> Data below:
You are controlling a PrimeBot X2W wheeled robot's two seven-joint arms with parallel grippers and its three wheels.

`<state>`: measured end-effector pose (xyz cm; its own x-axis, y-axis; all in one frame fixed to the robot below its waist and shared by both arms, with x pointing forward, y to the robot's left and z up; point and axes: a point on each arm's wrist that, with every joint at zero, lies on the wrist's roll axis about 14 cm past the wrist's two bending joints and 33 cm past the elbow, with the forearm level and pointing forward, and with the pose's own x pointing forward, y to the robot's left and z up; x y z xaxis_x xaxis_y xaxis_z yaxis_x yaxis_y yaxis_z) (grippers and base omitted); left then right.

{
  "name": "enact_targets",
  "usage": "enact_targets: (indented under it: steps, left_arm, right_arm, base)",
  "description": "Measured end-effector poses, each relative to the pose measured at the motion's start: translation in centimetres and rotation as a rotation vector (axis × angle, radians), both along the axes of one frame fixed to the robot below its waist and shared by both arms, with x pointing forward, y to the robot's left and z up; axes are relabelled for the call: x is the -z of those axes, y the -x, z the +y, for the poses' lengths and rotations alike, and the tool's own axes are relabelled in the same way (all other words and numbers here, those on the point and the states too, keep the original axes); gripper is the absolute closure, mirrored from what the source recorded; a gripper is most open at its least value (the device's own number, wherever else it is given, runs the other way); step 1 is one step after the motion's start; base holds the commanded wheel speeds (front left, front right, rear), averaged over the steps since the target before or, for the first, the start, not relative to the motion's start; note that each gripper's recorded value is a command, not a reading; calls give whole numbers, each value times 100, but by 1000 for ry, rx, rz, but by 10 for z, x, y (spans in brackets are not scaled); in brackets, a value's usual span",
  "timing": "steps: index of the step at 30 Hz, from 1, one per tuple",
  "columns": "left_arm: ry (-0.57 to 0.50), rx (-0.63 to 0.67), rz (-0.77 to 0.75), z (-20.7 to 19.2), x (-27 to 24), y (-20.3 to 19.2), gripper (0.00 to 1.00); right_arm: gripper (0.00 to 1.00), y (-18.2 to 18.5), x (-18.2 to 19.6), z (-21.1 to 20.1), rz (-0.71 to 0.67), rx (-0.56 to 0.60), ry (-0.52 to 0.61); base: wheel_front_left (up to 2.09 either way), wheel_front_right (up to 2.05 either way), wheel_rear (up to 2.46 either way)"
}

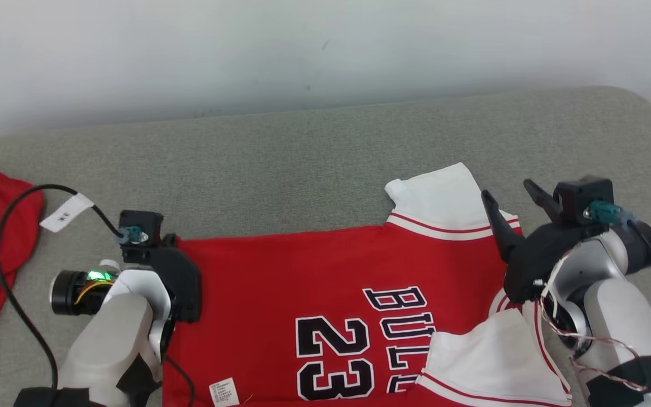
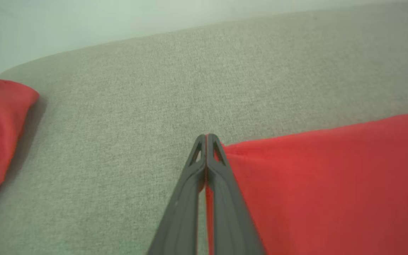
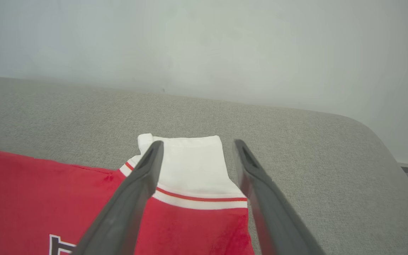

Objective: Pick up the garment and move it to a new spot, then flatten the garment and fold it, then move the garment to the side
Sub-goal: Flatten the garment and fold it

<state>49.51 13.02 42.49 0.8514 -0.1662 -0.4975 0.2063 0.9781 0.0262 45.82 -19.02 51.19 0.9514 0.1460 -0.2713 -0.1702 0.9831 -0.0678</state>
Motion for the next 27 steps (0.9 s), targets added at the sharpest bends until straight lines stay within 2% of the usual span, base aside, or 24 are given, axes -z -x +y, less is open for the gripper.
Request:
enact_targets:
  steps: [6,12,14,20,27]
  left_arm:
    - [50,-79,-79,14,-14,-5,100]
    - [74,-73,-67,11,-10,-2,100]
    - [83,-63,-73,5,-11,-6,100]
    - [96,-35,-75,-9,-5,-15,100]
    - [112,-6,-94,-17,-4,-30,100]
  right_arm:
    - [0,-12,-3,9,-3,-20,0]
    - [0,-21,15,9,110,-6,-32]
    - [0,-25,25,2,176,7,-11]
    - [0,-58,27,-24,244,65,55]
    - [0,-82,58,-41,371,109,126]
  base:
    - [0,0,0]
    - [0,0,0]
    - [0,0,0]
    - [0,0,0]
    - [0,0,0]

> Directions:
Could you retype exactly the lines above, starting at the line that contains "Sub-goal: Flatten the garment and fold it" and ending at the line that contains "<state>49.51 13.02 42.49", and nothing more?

> Response to this task:
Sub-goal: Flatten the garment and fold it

<state>49.51 13.02 42.49 0.8514 -0.1662 -0.4975 0.2063 0.9781 0.0262 45.82 -19.02 51.19 0.9514 0.1460 -0.2713 -0.1702 0.9831 -0.0678</state>

Here the exercise is finished.